Food trucks and street vendors offer amazing food options, especially when you are on the move and trying to make the most of your day in New York. You can get just about every type of cuisine from a food truck, and many have become food destinations that publish their location in Instagram and then have a crowd of people lining up for their food. The ubiquitous chicken and rice is a staple that can be found everywhere, though there are a couple of these carts that are more popular than others.

Happy Hours

Happy Hours are where certain restaurants and bars offer discounted drinks and food during specific time slots, which could be from 4pm – 7pm as an example, are a big after work destination. It is common to see locals in NYC step out for happy hour, which loosely translates to a couple of drinks before heading out for dinner or heading home. If you would like to meet some New Yorkers during your trip, be sure to stop by at a happy hour.

Weekend Brunch

Brunch is a weekend tradition in New York, and could translate to a meal anytime between 11am and 4pm.  Locals in New York tend to step out for brunch with their families and their friends, and there is a lot of planning that goes into weekend brunches. Be prepared to see kids out with their parents, and always make reservations for brunch as restaurants get very busy at this time.

If you like drinking alcohol, there are all you can drink brunches that offer unlimited drinks for 60, 90 or 120 minutes for a fixed price. These are really fun when you are a certain age, which I have thankfully outgrown.
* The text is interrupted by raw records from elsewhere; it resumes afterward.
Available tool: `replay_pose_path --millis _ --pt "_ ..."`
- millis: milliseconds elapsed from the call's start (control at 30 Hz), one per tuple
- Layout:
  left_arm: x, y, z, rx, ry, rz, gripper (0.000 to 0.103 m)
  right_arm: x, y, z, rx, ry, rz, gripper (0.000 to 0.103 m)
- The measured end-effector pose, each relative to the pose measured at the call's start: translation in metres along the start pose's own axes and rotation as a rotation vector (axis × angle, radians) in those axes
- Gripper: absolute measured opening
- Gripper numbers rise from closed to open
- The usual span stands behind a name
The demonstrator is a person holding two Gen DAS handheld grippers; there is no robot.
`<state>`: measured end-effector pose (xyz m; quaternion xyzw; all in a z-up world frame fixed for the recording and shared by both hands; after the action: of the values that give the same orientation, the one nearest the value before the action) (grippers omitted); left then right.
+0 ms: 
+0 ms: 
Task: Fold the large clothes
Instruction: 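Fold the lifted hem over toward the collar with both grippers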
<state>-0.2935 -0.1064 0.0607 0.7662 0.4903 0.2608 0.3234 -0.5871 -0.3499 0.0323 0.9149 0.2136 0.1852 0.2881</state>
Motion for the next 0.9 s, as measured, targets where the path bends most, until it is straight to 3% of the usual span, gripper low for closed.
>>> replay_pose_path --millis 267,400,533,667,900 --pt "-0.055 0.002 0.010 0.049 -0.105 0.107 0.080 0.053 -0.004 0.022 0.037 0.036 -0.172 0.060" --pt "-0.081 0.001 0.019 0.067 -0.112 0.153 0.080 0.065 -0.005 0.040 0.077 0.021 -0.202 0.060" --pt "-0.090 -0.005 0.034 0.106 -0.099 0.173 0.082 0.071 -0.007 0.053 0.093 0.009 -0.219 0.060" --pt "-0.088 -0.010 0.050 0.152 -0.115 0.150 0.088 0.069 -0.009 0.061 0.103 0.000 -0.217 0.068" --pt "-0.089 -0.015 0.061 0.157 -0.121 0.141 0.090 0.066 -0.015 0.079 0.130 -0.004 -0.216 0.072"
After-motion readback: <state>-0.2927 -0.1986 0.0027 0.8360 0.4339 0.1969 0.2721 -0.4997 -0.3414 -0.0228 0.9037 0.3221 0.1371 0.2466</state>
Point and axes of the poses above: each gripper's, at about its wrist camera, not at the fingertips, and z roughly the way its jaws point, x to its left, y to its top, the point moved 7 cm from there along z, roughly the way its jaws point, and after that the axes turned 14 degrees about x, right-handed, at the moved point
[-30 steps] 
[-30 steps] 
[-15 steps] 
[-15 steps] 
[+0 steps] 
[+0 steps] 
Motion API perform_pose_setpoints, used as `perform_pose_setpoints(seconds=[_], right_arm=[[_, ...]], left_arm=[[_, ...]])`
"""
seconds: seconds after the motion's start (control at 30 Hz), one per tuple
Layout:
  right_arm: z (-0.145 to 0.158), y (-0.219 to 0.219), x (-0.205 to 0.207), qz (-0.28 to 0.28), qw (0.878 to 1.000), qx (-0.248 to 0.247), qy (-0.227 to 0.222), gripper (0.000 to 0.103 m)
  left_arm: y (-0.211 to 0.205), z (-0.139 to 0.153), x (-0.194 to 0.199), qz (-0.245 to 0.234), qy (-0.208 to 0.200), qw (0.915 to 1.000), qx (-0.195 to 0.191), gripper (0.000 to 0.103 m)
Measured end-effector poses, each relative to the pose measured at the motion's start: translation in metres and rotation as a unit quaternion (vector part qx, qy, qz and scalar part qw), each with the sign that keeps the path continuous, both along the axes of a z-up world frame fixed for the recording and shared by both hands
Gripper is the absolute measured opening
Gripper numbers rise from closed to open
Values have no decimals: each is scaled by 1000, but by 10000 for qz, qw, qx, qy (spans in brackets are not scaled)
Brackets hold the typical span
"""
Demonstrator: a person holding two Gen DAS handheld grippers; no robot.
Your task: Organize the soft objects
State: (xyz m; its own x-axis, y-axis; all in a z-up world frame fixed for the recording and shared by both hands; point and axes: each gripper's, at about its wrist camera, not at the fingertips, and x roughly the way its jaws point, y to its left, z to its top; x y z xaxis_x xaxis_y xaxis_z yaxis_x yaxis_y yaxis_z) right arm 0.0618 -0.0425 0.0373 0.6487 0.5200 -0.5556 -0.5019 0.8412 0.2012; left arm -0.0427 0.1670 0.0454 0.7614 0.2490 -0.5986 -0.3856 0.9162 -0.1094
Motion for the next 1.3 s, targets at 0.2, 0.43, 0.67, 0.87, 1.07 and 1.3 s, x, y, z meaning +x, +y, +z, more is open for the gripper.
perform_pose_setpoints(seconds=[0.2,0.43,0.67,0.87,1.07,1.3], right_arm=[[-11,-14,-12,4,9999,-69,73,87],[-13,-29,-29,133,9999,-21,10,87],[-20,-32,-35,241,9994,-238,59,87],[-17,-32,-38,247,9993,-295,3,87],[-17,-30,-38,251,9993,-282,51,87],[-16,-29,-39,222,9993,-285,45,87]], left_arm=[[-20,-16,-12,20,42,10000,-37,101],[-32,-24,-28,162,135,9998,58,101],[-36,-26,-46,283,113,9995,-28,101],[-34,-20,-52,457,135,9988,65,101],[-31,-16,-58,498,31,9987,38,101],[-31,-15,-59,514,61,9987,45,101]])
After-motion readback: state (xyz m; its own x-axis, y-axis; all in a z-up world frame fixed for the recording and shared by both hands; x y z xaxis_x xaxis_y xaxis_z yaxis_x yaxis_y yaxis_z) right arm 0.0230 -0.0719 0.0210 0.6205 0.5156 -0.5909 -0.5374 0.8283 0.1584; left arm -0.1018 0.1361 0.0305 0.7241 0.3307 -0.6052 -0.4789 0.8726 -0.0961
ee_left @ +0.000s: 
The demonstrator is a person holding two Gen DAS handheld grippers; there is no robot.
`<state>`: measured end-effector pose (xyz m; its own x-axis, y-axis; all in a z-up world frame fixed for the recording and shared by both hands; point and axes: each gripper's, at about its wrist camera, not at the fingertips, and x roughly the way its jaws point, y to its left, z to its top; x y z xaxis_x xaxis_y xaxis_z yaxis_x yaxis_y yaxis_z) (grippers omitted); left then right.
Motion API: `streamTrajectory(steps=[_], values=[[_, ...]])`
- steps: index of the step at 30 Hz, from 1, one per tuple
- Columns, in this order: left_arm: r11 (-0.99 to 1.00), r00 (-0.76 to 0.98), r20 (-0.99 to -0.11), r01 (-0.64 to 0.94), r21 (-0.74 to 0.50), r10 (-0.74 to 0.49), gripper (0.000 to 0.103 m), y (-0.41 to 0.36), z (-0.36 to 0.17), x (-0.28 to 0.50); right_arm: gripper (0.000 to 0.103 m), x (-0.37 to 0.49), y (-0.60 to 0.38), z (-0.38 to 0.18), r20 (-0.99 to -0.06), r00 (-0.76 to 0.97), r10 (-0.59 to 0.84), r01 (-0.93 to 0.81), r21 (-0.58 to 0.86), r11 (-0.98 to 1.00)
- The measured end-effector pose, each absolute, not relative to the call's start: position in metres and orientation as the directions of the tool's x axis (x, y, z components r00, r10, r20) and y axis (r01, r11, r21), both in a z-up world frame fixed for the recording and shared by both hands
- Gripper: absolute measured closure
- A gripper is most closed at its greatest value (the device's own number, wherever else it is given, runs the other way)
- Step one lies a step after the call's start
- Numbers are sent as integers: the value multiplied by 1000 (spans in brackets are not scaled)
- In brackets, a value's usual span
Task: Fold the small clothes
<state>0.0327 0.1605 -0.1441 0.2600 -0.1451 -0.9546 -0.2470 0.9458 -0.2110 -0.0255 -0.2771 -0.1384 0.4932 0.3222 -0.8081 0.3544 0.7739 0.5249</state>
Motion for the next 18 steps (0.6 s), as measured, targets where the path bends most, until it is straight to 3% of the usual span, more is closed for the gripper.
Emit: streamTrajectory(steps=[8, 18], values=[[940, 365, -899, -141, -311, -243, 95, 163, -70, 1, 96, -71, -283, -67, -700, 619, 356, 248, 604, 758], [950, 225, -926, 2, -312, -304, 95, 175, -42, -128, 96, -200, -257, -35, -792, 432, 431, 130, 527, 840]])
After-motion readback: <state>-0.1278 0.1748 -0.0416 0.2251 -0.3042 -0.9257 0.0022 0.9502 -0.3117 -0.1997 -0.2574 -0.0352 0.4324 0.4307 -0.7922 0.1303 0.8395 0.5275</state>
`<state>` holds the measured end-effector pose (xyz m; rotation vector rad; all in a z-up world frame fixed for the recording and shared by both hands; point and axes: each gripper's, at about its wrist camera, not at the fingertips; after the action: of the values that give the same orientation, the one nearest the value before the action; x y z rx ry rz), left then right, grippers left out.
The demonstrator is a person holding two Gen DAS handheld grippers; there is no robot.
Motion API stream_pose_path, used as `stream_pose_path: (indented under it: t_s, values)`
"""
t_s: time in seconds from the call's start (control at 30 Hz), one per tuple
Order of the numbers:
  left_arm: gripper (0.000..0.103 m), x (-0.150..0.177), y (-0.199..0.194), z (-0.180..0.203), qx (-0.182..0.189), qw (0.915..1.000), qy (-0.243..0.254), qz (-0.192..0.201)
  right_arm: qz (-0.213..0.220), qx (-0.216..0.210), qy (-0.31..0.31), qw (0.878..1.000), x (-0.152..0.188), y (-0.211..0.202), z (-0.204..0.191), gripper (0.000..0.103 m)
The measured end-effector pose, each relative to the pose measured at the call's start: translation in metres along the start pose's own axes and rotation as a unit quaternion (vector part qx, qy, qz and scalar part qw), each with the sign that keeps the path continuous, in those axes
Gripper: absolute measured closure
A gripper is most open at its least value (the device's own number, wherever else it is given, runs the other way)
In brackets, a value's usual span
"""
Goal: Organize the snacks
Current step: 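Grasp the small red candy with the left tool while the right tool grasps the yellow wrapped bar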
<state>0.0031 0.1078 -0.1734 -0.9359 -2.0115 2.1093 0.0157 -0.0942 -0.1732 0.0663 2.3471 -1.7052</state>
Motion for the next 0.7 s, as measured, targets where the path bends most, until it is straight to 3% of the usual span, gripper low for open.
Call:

Attractions and Activities

New York has endless attractions and activities, many of which are just a part of the experience of living in New York. These go beyond the Broadway shows and museums that everyone tends to associate with New York City. Here are some where you can expect to find locals.

Cultural Events

New York has a vibrant cultural scene, and all the major cultural destinations offer paid and free events for locals and tourists alike.  For instance, you can catch the New York Philharmonic, an Opera, or even a Broadway show at Lincoln Center, which offers a multitude of free events every single summer including Philharmonic in the Park, all of which locals tend to frequent.  Museums are a popular destination after a weekend brunch, and there are so many options ranging from the Metropolitan Museum of Art for a world-class collection of art and artifacts to the more contemporary Museum of Modern Art (MoMA) or the Whitney Museum of American Art, and the Transit Museum which is at an actual subway station. The Orchid and Holiday Train shows at the New York Botanical Garden are must do events for locals, as are the Cherry Blossoms at the Brooklyn Botanic Garden.

Theater and Music

Theater and music are standard activities that locals indulge in, and these could range from the glitzy Broadway shows, which are at theaters that have 500 or more seats, to off Broadway shows, which have 100 – 499 seats, and then the off off Broadway shows, which have less tan 100 seats. NYC has amazing performance venues for theater and music that could be larger to the more intimate smaller ones, and there are options for all types of interests and budgets.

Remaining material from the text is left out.